These rules are a mix from many sources that I have picked up, of course Graham's teachings are present.
(1) Only invest in shares what you can genuinely afford to lose. the chances of losing everything are miniscule if you invest sensibly, yet you must be able to say to yourself "If all shares collapsed tomorrow, although distraught, would I be able to get by?" if a yes, you may invest.
(2) Never under any conditions borrow money to invest. This probably means you are disobeying rule 1 anyway as you cannot lose much if you have to borrow to invest in the first place. This includes all forms of leveraged accounts- where you trade with more than your principle- you should never put yourself in a position where you can potentially lose more than the money you invested.
(3) Diversify. BP if nothing else has taught a very good lesson- even big companies have an element of risk. Diversification ensures that in the event that a shares price collapses due to unforseeable events, you are not exposed only to this share. When we see a brilliant investment, we naturally want to put as much money into it as possible- instead put as much research in as possible to find several great investments and diversify your capital over them.
Furthermore diversification between shares and bonds further reduces your exposure to adverse developents, especially the bomb proof gilts.
(4) Compound Interest. If you are holding a stock for any length of time, re-invest the dividends. If you hald a stock yielding 7%, even if the price didnt move over 5 years (highly unlikely), dividend reinvestment would have given you a gain of 40%.
Barclays Equity Gilt Study shows which that £100 invested at the end of World War II would have been worth just £5,721 at the end of 2008 without reinvestment, but with gross dividends reinvested it would have grown to £92,460.

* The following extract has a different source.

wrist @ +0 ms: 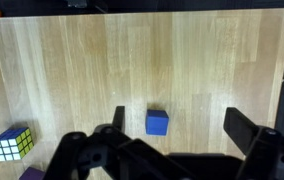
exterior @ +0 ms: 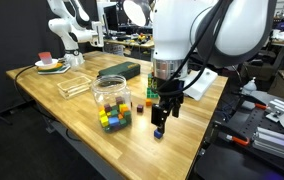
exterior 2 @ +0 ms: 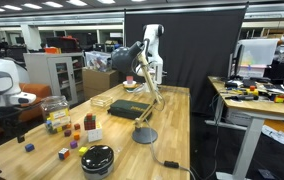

(5) Know Yourself. How do you react when the market drops? Ironically you should be happier- share prices have dropped and there are more undervalued shares to be found. Would you invest after a stock market collapse? Would you buy shares if the media is telling you about a companies incredible prospects even if it is trading on a P/E of 50? If you want to profit from value investing you have to have complete control over your instincts- it seems madness to buy the boring shares no-one really wants and to scorn those "stocks of the future" yet it is absolutely imperitive.
I cannot do justice to Graham's book- "The Intelligent Investor" Buying that book was and will continue to be the best invesment of my entire life. I strongly advise you to do the same.